GIOVANNI TRAPATTONI SINGLED out one lapse in concentration as the moment which changed tonight’s Euro 2012 warm-up match against the Czech Republic, and almost ended the Republic of Ireland’s unbeaten streak.
It was a familar face who took full benefit of some sloppy Irish defending in the 50th minute to give the visitors the lead which the possession stats suggested they deserved. Former Liverpool and Aston Villa striker Milan Baros was left completely unmarked as John O’Shea gravitated towards the ball, and he made no mistake when finishing past Shay Given.
It was only when substitute Simon Cox showed two brilliant touches to make it 1-1 in the dying minutes that Ireland preserved their run of games without defeat, extending it to 12.

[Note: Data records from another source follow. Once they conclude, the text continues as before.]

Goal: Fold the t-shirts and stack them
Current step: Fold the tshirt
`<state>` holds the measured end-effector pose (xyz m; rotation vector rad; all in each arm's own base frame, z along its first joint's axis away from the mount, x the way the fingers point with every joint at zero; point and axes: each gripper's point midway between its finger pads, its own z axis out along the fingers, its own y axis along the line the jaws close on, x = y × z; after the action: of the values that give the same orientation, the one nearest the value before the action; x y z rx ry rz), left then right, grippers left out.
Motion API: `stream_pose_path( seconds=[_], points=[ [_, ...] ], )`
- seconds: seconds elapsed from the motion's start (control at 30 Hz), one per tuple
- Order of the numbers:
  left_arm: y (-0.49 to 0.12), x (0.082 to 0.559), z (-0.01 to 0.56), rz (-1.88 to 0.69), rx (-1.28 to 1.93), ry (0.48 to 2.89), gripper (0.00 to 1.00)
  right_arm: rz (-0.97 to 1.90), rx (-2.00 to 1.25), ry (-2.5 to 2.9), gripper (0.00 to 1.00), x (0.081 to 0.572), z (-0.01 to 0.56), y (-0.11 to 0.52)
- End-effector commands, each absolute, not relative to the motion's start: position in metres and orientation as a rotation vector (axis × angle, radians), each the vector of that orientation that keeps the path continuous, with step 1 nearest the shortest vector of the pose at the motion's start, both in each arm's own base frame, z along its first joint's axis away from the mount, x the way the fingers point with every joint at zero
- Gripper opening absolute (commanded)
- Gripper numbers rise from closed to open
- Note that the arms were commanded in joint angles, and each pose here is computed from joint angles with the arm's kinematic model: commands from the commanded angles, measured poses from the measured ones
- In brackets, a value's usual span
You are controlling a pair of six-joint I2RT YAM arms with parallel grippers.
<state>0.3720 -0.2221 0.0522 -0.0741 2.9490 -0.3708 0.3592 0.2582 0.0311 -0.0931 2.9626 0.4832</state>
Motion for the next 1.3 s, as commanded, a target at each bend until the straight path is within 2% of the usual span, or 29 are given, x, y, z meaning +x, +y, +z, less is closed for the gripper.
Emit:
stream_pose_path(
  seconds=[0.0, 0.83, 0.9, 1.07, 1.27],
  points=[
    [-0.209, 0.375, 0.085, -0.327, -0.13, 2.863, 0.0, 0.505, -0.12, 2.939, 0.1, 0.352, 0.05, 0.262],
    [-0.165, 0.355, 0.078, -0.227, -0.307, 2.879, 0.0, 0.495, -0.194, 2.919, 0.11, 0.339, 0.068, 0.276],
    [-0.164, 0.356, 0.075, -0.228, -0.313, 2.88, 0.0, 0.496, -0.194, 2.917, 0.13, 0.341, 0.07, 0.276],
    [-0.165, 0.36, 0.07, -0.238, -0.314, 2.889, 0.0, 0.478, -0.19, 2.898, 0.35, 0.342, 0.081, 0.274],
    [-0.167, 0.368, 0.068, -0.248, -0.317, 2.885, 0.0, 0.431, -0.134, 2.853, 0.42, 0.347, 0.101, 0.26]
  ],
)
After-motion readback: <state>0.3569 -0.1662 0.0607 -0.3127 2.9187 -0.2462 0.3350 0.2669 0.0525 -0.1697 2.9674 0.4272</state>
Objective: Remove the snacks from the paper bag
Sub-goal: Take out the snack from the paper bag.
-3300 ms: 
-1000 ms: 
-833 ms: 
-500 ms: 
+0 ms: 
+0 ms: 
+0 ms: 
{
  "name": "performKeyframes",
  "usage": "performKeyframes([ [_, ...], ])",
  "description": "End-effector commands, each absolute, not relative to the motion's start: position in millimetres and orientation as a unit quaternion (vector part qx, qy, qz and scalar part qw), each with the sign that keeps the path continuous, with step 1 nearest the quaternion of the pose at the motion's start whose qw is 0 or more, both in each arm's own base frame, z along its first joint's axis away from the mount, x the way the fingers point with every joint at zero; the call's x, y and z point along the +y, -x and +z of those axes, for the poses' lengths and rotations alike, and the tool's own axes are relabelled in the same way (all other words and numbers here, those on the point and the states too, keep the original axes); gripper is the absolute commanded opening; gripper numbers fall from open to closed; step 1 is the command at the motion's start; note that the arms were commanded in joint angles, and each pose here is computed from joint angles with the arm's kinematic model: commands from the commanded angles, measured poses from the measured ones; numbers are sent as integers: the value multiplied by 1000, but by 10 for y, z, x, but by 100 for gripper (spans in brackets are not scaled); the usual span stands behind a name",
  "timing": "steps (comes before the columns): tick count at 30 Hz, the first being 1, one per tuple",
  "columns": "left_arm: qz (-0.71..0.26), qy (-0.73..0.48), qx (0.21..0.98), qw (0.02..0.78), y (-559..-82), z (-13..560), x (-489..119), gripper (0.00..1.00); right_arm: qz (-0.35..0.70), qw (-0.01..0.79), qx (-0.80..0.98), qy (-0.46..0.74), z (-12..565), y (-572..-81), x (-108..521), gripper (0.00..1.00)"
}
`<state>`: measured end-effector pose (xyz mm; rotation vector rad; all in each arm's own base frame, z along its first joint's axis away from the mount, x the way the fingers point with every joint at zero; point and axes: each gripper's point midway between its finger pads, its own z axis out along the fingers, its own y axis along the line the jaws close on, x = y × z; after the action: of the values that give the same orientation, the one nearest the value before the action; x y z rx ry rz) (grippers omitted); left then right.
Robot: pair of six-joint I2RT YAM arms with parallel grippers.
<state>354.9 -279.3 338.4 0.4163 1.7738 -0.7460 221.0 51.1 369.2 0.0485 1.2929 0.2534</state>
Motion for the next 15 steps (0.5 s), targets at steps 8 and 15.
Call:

The Czechs’ dominance came as no surprise, Trapattoni said afterwards, but had it not been for the mistake which gifted Baros their only real chance of the game, Ireland’s attempt to stifle their opponents may just have worked.
It was a great mistake, this misunderstanding. The defender goes to the ball and left his opponent.
Obviously, they had more possession ball. I saw many times and I said this is a great team.
We couldn’t contain them in midfield, they were superior. But without this great misunderstanding, I think we continue in this way.
The schoolboy manner of its concession aside, Trapattoni seemed almost pleased that his team had gone behind. It gave them the opportunity to show their mentality and attitude, qualities which he prizes above all.
“We didn’t let go of the willingness to play and to be aggressive,” Trapattoni said of his team’s response to going a goal down. ”I think the draw is right.”
The decision to introduce a fresh strike duo in Jon Walters and Simon Cox for the final 20 minutes especially pleased the Italian. Their performance, and Cox’s goal, proved again that they are viable alternatives to the traditional Keane-Doyle pairing.
With the new energy, we were more aggressive, we win many balls.
They [Walters and Cox] were fundamental in pressing and also because they were very sharp. They played a very sharp game.
I am confident that we can believe also in their quality. Cox, this is third time he scored.
There was also praise from the manager for captain Robbie Keane, asked to play in a more withdrawn role behind Shane Long tonight — the “Totti role”, as Trapattoni described it on Monday.
Keane flies back to the LA Galaxy this week ahead of the beginning of the new MLS season on 10 March. The decision to go to Los Angeles, and to come back for a brief Premier League loan with Aston Villa, are clearly working to his benefit, Trapattoni said.
“He has a new energy. He is psychologically more fresh. He played well, very well.
“I think this switch did him a lot of good, both [to go and to come back]. It renewed his self-confidence.”
And what about James McClean, introduced for his debut 12 minutes from time to a raucous ovation from the 37,741 fans?
It was an award for him. McGeady and Duff, they were doing well.
It was important for him to show him that I believe in him, in his quality, and I wish to give him the confidence. I called him also ten days ago and said that I will play you also in the future.
But Trapattoni wouldn’t be pressed on whether or not the young Sunderland winger will be on the plane to Poland this summer.
“Now we have time. Every week, we have injury or no. He continue in our team and in the league, we have time to decide.”